[Records provided — start]
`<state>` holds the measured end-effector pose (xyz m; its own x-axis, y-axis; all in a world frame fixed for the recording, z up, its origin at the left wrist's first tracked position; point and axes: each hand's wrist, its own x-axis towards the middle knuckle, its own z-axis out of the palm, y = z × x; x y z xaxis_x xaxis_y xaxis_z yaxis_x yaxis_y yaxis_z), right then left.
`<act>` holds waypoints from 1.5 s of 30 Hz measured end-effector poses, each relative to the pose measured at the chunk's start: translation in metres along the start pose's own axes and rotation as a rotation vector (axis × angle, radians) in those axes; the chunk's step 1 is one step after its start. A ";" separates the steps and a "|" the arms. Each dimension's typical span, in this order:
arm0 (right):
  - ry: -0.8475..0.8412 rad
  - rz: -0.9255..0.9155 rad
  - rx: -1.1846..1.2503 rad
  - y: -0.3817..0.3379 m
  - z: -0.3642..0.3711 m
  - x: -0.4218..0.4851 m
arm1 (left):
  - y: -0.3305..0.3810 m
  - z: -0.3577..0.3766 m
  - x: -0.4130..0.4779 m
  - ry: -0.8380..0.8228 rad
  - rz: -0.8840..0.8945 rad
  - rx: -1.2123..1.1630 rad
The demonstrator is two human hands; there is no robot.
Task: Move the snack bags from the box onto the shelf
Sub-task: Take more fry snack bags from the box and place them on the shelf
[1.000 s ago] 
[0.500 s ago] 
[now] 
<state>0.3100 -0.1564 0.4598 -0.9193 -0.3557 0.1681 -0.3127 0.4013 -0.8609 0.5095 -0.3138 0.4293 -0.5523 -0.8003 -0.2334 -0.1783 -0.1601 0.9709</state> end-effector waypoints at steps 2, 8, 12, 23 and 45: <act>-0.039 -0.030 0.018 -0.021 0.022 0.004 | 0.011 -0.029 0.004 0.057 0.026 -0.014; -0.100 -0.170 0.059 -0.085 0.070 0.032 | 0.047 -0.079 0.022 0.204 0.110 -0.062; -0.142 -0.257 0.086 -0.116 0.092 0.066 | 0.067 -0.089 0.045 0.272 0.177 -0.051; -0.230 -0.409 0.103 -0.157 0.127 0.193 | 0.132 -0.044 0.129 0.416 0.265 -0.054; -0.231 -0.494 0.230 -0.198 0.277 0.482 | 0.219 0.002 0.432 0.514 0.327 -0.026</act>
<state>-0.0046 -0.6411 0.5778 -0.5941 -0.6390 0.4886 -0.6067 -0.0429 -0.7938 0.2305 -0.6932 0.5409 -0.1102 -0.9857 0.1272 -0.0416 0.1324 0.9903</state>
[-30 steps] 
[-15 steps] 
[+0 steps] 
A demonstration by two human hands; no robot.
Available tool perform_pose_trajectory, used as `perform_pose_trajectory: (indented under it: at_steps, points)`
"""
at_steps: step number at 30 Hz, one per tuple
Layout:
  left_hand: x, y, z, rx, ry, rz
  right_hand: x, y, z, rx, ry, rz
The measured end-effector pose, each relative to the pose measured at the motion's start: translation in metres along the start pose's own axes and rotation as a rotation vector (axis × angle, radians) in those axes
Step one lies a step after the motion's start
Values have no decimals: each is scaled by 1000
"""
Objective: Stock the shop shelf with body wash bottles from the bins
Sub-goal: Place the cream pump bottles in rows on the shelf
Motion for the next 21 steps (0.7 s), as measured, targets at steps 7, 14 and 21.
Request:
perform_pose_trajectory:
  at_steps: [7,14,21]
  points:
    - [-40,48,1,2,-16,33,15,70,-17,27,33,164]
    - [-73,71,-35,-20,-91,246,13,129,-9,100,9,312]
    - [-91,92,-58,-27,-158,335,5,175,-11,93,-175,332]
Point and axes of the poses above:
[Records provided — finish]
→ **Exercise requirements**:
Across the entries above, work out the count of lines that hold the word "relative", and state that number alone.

→ **Reply**:
2